Lines containing "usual" should be pulled from the material below.
= Beginning of Section =
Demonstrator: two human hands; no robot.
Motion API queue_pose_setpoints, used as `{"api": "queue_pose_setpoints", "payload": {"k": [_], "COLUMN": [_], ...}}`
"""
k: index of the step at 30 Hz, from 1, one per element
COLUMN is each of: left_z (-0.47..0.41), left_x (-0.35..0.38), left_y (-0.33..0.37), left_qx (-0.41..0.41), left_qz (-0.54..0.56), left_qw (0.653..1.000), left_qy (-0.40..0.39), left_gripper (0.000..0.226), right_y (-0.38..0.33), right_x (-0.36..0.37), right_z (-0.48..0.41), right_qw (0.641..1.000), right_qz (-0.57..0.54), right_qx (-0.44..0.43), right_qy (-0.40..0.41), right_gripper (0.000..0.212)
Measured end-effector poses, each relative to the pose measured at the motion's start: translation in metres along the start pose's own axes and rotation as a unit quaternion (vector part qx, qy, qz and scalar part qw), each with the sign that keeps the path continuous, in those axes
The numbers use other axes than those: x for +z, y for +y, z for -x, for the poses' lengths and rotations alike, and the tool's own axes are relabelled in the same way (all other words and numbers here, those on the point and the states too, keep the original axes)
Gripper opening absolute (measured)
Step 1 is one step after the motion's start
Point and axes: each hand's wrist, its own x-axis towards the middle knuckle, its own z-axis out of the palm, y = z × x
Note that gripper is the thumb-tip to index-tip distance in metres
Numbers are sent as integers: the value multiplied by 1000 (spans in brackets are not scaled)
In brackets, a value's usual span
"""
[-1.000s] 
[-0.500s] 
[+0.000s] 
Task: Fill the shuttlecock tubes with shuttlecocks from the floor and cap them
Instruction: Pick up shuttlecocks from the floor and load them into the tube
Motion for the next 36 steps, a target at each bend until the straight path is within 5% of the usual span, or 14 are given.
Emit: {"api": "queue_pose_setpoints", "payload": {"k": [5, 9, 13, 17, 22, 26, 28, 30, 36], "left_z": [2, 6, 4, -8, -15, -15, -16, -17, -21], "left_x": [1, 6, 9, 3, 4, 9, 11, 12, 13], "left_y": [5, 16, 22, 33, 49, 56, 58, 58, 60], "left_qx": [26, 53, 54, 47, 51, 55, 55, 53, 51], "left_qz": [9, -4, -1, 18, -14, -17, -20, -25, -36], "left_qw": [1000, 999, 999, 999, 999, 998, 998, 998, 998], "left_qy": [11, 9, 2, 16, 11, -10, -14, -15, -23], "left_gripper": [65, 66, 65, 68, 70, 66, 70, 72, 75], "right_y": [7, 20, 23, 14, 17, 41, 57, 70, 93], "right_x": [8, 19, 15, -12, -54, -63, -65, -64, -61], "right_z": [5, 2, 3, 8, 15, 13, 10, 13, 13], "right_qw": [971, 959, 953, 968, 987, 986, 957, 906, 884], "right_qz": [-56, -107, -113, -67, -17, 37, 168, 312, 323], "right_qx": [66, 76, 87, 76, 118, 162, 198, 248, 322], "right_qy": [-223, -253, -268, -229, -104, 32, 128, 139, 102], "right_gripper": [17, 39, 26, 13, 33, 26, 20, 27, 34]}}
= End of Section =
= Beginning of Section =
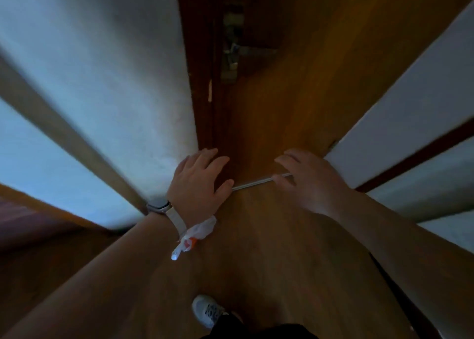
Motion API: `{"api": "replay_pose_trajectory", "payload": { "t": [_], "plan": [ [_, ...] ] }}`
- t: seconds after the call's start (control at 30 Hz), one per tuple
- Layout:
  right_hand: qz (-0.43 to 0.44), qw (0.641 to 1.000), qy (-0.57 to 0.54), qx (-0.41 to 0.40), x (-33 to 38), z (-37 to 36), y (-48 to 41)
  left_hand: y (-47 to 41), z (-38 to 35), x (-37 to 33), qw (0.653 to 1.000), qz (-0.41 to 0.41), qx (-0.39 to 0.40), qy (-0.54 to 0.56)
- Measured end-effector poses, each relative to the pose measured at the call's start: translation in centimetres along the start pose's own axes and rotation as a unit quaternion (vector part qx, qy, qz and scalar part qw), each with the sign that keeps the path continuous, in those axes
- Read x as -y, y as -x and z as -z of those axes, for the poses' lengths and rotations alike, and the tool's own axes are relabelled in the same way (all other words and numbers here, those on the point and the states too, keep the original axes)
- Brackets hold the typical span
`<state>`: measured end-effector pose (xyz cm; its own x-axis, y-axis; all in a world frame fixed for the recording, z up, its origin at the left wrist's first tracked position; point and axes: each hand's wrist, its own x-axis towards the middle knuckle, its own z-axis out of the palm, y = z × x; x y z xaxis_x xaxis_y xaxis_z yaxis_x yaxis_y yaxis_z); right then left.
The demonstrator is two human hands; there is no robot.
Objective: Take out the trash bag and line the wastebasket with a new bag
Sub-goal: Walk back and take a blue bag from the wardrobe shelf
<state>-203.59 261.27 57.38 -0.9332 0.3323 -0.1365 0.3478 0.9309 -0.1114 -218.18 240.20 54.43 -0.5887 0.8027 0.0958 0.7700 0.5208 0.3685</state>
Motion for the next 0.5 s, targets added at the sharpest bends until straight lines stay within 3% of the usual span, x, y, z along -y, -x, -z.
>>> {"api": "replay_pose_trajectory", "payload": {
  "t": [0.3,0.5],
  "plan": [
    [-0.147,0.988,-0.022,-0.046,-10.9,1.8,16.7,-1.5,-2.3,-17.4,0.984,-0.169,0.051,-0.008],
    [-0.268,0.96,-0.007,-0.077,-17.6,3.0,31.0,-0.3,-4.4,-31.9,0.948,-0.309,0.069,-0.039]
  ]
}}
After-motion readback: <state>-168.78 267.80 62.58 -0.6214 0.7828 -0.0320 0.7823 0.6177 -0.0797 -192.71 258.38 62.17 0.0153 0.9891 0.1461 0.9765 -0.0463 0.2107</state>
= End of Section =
▶ **Expected answer**
In brackets, a value's usual span
Motion for the next 36 steps, a target at each bend until the straight path is within 5% of the usual span, or 14 are given.
Motion for the next 0.5 s, targets added at the sharpest bends until straight lines stay within 3% of the usual span, x, y, z along -y, -x, -z.

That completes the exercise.